For All Users: Accessing the CVS Archive

Preliminary work to start fetching files from the CVS archive

Fetch the files and start working on a project

A CVS Project may contain multiple CVS Modules. Following diagram shows an example.

cvs-repository-setup.jpg
Let's assume that you will be participating in a project called project_ foo and it consists of a single module module_bar. Let's also assume that you will be working on the Linux host supreme and your username on the CVS server mammoth is yasar.

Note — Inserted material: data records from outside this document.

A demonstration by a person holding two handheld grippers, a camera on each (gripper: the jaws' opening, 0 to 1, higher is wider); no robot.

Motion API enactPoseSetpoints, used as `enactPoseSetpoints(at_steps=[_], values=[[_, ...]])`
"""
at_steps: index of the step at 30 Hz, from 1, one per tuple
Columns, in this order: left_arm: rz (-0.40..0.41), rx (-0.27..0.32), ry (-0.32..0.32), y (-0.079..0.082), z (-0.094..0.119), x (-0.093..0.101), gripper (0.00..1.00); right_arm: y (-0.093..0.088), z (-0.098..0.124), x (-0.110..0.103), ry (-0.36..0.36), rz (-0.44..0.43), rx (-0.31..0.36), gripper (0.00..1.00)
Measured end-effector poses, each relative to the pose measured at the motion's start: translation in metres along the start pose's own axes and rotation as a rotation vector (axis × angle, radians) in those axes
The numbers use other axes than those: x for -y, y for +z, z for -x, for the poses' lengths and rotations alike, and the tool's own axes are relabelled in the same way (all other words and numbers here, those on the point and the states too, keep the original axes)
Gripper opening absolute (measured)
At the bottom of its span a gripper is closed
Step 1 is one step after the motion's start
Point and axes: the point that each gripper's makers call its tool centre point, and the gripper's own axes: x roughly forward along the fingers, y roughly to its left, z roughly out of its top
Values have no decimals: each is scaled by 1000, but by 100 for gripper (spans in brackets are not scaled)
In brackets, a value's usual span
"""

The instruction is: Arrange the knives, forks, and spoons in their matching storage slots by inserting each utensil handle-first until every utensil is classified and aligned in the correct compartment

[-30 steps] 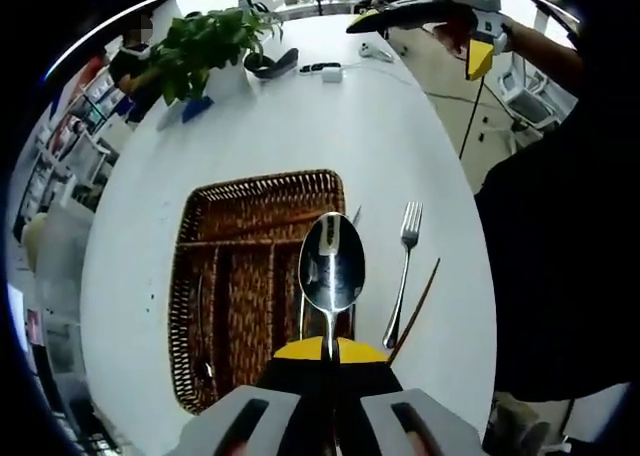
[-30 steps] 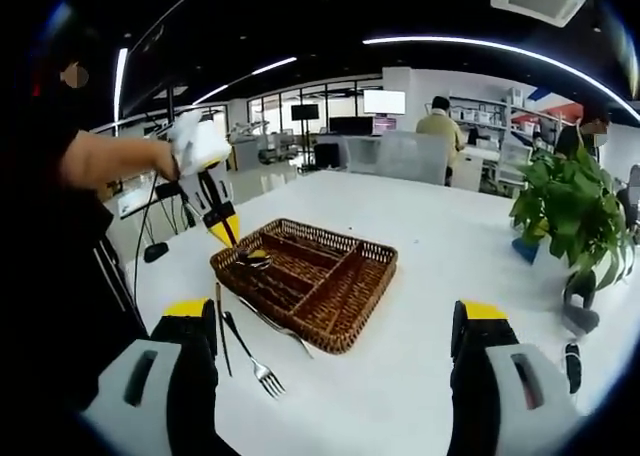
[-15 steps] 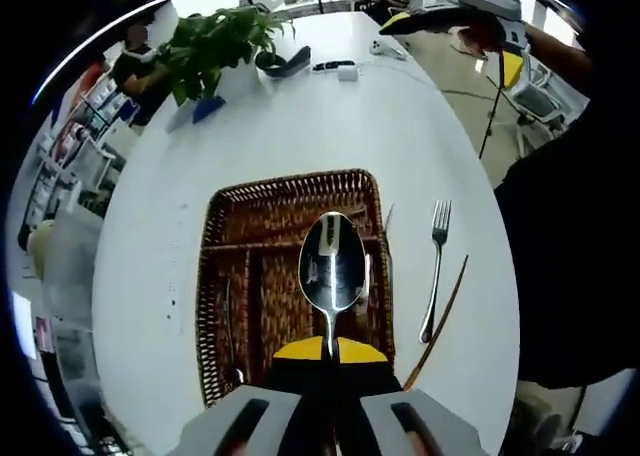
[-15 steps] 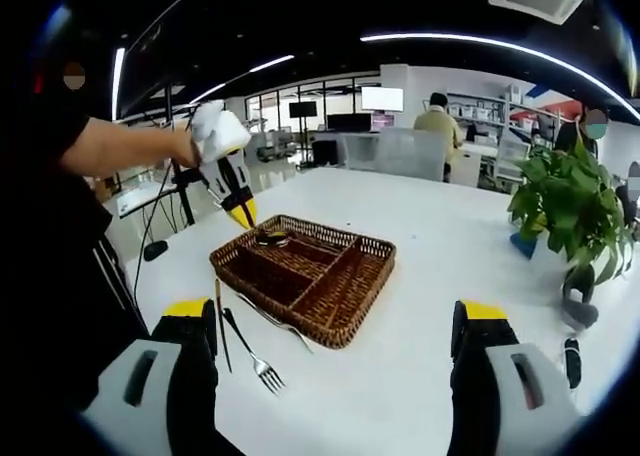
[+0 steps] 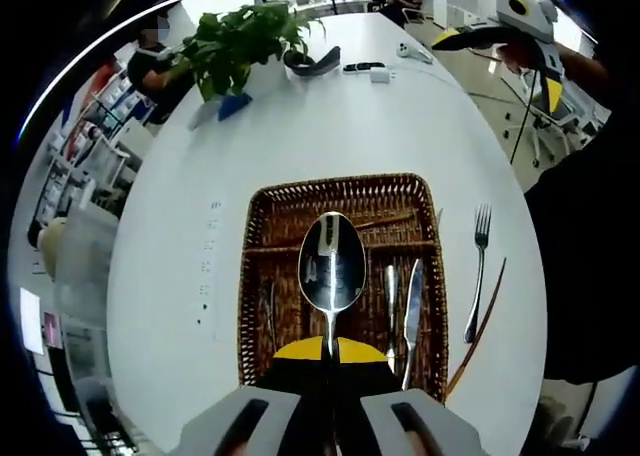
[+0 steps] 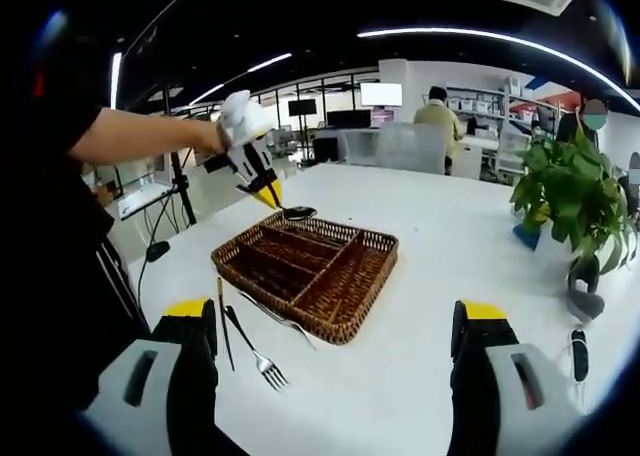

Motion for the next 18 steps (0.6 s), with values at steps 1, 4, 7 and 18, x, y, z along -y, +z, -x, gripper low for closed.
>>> enactPoseSetpoints(at_steps=[1,4,7,18], values=[[-1,-3,5,1,1,-5,0,-1,0,0,1,-4,0,100],[2,-6,12,1,1,-15,0,-3,-2,1,5,-12,-3,100],[13,1,22,3,0,-26,0,-1,-4,5,2,-9,-1,100],[28,4,53,4,-4,-57,0,-6,-10,7,25,-9,-19,100]])
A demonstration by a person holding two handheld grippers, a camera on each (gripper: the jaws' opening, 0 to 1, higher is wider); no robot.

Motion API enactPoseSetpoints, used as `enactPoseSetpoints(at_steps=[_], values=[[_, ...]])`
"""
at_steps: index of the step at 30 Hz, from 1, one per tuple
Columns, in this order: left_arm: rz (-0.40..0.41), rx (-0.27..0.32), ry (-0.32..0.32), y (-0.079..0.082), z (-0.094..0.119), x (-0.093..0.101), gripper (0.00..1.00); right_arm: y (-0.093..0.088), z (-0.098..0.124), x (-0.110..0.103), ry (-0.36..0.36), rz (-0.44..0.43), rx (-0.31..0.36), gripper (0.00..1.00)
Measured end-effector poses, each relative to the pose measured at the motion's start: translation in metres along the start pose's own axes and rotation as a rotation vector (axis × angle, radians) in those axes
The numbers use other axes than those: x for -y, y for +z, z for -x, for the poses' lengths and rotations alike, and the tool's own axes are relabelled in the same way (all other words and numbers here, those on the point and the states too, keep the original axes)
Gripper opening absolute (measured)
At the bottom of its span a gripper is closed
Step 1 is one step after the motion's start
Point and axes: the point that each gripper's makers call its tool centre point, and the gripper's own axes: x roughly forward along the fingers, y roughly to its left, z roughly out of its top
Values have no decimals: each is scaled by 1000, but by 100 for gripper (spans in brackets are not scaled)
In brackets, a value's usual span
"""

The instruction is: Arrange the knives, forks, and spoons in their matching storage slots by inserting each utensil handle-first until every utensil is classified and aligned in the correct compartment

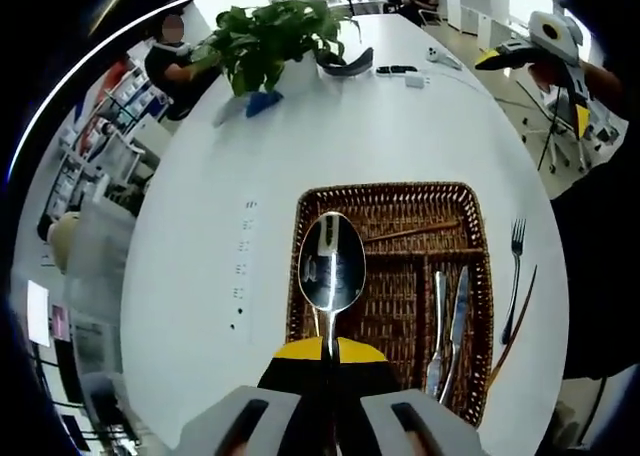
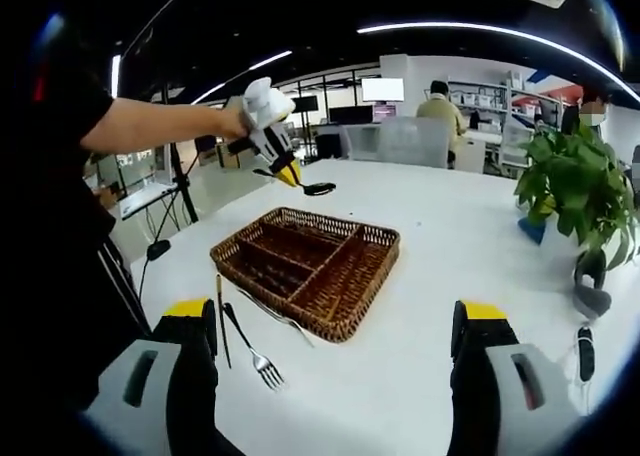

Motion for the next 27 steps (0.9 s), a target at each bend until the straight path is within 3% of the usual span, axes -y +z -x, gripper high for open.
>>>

Procedure is as follows:

Additional information

Graphical interfaces for CVS

CVS Environment variables

Miscellaneous

For Project Managers: Creating a New CVS Project Repository in the CVS Archive

Assuming you want to create a repository called projname on mammoth granting access to [user1 user2 ... usern]. Note that the specified users must already exist on the system.

Usage Comments

Removing a project

Alternatively, the manual method

For Project Participants: Creating a New Module in a Project Repository

Creating a new module based on existing source code

We will now create a new module based on existing source code in directory /home/user/modname. The module to be added to the repository entitled projname.

  1. Change to the source directory that contains the files of the module, its name is also modname:
    cd /home/user/modname
  2. Import only text files to the repository first:
    cvs -d username@mammoth.ctie.monash.edu.au:/home/cvs/projname import -m "The initial log message for the project" modname ctie start
    (binary files will be added with -kb keyword later).
  3. Change to a test directory to checkout the module
    cd /home/user/temp
  4. Checkout the module
    =cvs -d username@mammoth.ctie.monash.edu.au:/home/cvs/projname checkout modname=
    This should create a new directory /home/user/temp/modname. This directory will contain the checkout version of the module. Inside this directory is a subdirectory called CVS. this allows you to ignore specifying the -d username@mammoth... parameter in future calls to CVS as long as this is the current working directory. If everything is looking OK you can go back to the cd /home/user/modname directory and add the binary files.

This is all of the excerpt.